* **Exercise**
From the top of the entries, reproduce each line exactly, stopping after the line that contains "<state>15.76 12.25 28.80". Omit pictures.

────────────────

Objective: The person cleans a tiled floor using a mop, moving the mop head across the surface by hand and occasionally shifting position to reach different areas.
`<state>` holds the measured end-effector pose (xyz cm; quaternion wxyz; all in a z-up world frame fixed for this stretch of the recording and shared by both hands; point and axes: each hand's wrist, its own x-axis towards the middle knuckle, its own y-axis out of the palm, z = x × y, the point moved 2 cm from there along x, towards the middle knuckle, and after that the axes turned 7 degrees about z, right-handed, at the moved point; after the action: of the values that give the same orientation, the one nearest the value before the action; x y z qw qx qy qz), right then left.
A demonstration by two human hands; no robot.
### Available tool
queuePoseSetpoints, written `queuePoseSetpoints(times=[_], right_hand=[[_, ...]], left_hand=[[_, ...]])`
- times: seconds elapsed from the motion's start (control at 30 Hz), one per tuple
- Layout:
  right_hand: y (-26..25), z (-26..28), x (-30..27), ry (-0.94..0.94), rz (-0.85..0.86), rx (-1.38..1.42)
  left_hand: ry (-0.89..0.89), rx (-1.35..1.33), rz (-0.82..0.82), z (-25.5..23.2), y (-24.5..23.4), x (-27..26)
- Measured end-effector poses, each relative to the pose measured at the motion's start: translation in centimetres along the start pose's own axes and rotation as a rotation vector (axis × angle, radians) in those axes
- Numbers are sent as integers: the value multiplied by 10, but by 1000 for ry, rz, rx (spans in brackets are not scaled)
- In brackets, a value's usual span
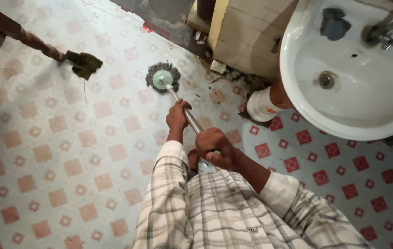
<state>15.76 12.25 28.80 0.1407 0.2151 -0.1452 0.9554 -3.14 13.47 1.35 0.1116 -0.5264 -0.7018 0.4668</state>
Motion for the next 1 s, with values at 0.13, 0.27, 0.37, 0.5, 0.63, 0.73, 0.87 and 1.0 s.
queuePoseSetpoints(times=[0.13,0.27,0.37,0.5,0.63,0.73,0.87,1.0], right_hand=[[-7,16,-30,-63,85,39],[-12,31,-61,-68,129,59],[-14,40,-80,-60,129,97],[-12,44,-93,-103,124,108],[-9,43,-95,-118,144,43],[-8,41,-87,-149,113,88],[-19,37,-62,-178,24,80],[-34,18,-39,-194,-51,104]], left_hand=[[-58,38,-13,-14,22,-31],[-88,-16,-29,-30,37,-62],[-115,-36,-35,-39,47,-85],[-118,-24,-60,-40,57,-99],[-127,-76,-40,-23,71,-95],[-18,-171,-124,-15,72,-88],[-76,-75,-3,-18,52,-61],[-32,-129,-33,-13,45,-28]])
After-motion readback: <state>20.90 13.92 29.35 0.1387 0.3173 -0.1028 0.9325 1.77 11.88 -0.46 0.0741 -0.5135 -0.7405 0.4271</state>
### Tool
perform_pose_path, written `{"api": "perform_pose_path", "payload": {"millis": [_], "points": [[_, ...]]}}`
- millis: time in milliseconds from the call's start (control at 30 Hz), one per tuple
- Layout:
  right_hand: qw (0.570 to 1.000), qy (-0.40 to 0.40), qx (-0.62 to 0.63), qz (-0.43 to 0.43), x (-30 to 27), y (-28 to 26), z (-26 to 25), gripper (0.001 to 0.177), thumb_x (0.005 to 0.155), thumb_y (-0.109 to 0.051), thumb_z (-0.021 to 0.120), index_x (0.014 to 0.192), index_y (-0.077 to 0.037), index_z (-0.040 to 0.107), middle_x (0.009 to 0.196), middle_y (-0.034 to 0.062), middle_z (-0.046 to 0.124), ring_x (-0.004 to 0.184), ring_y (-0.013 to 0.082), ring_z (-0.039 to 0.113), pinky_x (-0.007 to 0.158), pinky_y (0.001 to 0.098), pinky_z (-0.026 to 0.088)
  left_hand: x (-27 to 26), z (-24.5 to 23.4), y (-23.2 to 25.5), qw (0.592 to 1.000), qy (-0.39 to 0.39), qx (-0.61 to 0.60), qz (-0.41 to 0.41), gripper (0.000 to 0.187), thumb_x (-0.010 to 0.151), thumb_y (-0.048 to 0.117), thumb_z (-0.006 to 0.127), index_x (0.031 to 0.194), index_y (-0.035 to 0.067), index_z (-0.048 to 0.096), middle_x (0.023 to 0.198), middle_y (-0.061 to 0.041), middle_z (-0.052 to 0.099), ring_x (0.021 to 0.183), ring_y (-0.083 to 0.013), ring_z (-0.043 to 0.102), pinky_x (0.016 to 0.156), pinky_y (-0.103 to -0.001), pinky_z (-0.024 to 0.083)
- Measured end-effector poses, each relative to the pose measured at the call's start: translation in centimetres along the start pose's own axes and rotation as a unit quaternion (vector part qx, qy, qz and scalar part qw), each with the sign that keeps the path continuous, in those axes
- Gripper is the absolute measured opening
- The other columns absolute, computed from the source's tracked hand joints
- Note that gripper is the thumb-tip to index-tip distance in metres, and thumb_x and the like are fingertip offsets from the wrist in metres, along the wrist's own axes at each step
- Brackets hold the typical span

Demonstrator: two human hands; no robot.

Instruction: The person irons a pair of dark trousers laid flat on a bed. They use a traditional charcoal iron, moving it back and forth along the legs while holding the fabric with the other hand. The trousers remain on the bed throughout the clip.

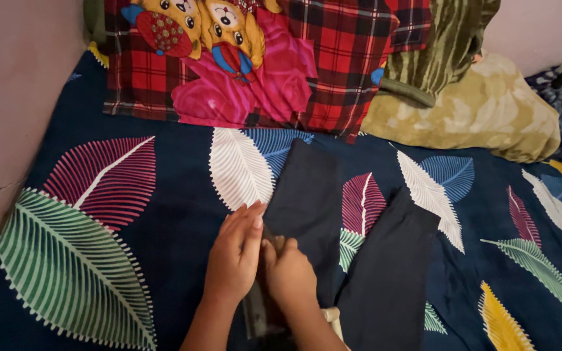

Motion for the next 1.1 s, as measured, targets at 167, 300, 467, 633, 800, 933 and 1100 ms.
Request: {"api": "perform_pose_path", "payload": {"millis": [167, 300, 467, 633, 800, 933, 1100], "points": [[0.999, -0.006, 0.003, 0.047, -0.2, 2.1, 0.7, 0.058, 0.095, -0.060, 0.053, 0.113, -0.005, 0.059, 0.106, 0.0243, 0.073, 0.103, 0.0434, 0.070, 0.089, 0.0530, 0.055, -0.2, 0.8, 0.3, 1.000, 0.005, -0.002, 0.000, 0.039, 0.104, 0.028, 0.049, 0.127, 0.004, 0.070, 0.133, -0.014, 0.070, 0.135, -0.0351, 0.057, 0.116, -0.044, 0.038], [1.000, 0.027, -0.002, 0.007, -1.9, 6.1, 2.3, 0.042, 0.094, -0.053, 0.047, 0.111, -0.018, 0.066, 0.111, 0.0195, 0.069, 0.100, 0.0448, 0.070, 0.086, 0.0558, 0.054, -1.0, 2.0, -0.5, 1.000, 0.002, 0.018, 0.001, 0.040, 0.104, 0.028, 0.050, 0.129, 0.004, 0.068, 0.136, -0.015, 0.068, 0.138, -0.0352, 0.054, 0.117, -0.047, 0.035], [0.999, 0.046, -0.009, -0.002, -0.2, 7.2, 2.1, 0.044, 0.097, -0.053, 0.049, 0.108, -0.014, 0.066, 0.106, 0.0217, 0.071, 0.101, 0.0463, 0.069, 0.088, 0.0557, 0.054, -2.2, 3.5, -1.7, 1.000, 0.005, 0.015, -0.016, 0.041, 0.104, 0.028, 0.050, 0.132, 0.004, 0.066, 0.141, -0.015, 0.065, 0.137, -0.0343, 0.054, 0.116, -0.047, 0.035], [0.996, 0.081, 0.028, 0.032, 6.3, 4.9, 0.6, 0.062, 0.095, -0.058, 0.054, 0.108, 0.002, 0.062, 0.105, 0.0317, 0.071, 0.103, 0.0493, 0.068, 0.091, 0.0544, 0.055, -2.2, 4.0, -2.5, 0.999, 0.002, 0.010, -0.044, 0.043, 0.103, 0.028, 0.048, 0.136, 0.004, 0.063, 0.145, -0.015, 0.062, 0.139, -0.0333, 0.052, 0.118, -0.048, 0.031], [0.992, 0.125, 0.020, -0.012, 14.7, 3.7, -1.0, 0.068, 0.096, -0.058, 0.055, 0.110, 0.008, 0.060, 0.106, 0.0358, 0.068, 0.104, 0.0519, 0.067, 0.092, 0.0540, 0.053, -1.9, 3.9, -2.6, 0.998, 0.016, 0.009, -0.054, 0.044, 0.104, 0.027, 0.046, 0.139, 0.004, 0.061, 0.147, -0.015, 0.061, 0.142, -0.0328, 0.049, 0.119, -0.049, 0.028], [0.993, 0.117, 0.007, -0.017, 16.1, 4.0, -1.2, 0.070, 0.094, -0.059, 0.055, 0.113, 0.008, 0.058, 0.106, 0.0367, 0.068, 0.103, 0.0520, 0.067, 0.092, 0.0537, 0.054, -1.9, 4.3, -2.5, 0.999, 0.013, 0.016, -0.048, 0.044, 0.104, 0.027, 0.047, 0.139, 0.003, 0.060, 0.147, -0.016, 0.060, 0.143, -0.0333, 0.049, 0.119, -0.048, 0.030], [0.998, 0.053, -0.018, 0.034, 9.5, 7.0, -0.1, 0.064, 0.097, -0.058, 0.050, 0.113, 0.003, 0.058, 0.104, 0.0339, 0.071, 0.101, 0.0499, 0.069, 0.091, 0.0542, 0.054, -2.0, 5.0, -2.2, 0.999, 0.012, 0.022, -0.028, 0.046, 0.104, 0.027, 0.047, 0.142, 0.002, 0.058, 0.148, -0.017, 0.058, 0.144, -0.0349, 0.047, 0.119, -0.048, 0.029]]}}
Point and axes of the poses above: each hand's wrist, its own x-axis towards the middle knuckle, its own z-axis out of the palm, y = z × x, the point moved 3 cm from there along x, towards the middle knuckle
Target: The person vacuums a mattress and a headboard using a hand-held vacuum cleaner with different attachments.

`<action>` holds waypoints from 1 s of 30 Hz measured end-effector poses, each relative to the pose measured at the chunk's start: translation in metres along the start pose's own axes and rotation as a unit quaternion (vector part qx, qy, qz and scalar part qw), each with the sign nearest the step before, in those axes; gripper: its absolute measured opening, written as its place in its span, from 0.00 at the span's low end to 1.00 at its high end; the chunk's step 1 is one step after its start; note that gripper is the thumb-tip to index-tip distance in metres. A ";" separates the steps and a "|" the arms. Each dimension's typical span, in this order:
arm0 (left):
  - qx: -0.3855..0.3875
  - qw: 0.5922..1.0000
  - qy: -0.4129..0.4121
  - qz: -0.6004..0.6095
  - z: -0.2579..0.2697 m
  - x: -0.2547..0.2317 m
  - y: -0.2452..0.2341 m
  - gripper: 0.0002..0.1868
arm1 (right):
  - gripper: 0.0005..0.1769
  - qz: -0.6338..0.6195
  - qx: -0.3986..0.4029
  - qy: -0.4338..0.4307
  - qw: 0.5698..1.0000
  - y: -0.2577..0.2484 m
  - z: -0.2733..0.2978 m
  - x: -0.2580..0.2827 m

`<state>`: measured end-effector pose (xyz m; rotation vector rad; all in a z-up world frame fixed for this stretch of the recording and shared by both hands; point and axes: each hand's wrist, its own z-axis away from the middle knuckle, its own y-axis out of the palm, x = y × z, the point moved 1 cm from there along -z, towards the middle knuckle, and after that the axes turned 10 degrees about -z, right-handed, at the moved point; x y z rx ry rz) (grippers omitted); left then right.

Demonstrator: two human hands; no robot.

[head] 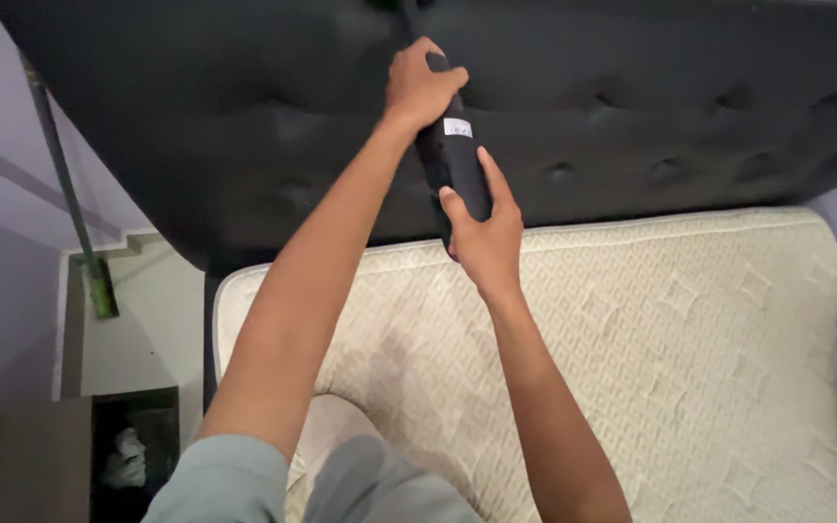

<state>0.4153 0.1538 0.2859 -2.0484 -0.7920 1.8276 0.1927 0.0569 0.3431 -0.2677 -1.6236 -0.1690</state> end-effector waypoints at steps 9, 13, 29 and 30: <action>0.012 0.999 -0.027 0.016 -0.005 -0.007 0.002 0.22 | 0.37 0.005 0.005 0.015 1.000 -0.005 -0.004 0.015; -0.032 0.999 0.015 0.004 -0.011 -0.005 0.008 0.23 | 0.37 0.012 0.003 0.004 1.000 -0.003 -0.009 0.016; 0.011 0.999 0.018 -0.041 -0.038 0.018 0.022 0.19 | 0.39 -0.009 -0.019 0.033 0.999 0.023 -0.022 -0.015; 0.011 0.999 0.022 -0.030 -0.039 0.020 0.023 0.19 | 0.39 -0.008 -0.018 0.035 0.999 0.023 -0.023 -0.016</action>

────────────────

* **Answer section**
Objective: The person cleans a tiled floor using a mop, moving the mop head across the surface by hand and occasionally shifting position to reach different areas.
`<state>` holds the measured end-effector pose (xyz cm; quaternion wxyz; all in a z-up world frame fixed for this stretch of the recording and shared by both hands; point and axes: each hand's wrist, its own x-axis towards the middle knuckle, its own y-axis out of the palm, z = x × y, the point moved 2 cm from there along x, towards the middle knuckle, and after that the axes turned 7 degrees about z, right-handed, at the moved point; after the action: of the values that give the same orientation, the one nearest the value before the action; x y z qw qx qy qz), right then left.
A demonstration by two human hands; no robot.
### Available tool
queuePoseSetpoints, written `queuePoseSetpoints(times=[_], right_hand=[[_, ...]], left_hand=[[_, ...]])`
- times: seconds elapsed from the motion's start (control at 30 Hz), one per tuple
- Layout:
  right_hand: y (-26..25), z (-26..28), x (-30..27), ry (-0.94..0.94), rz (-0.85..0.86), rx (-1.38..1.42)
  left_hand: ry (-0.89..0.89), rx (-1.35..1.33), rz (-0.82..0.82), z (-25.5..23.2), y (-24.5..23.4), x (-27..26)
- Measured end-effector poses, each relative to the pose measured at the motion's start: translation in centimetres along the start pose's own axes and rotation as a rotation vector (axis × angle, radians) in those axes
- Numbers are sent as integers: the value multiplied by 10, but by 1000 for ry, rz, rx (spans in brackets are not scaled)
- In brackets, a value's usual span
<state>15.76 12.25 28.80 0.1407 0.2151 -0.1452 0.9554 -3.14 13.47 1.35 0.1116 -0.5264 -0.7018 0.4668</state>

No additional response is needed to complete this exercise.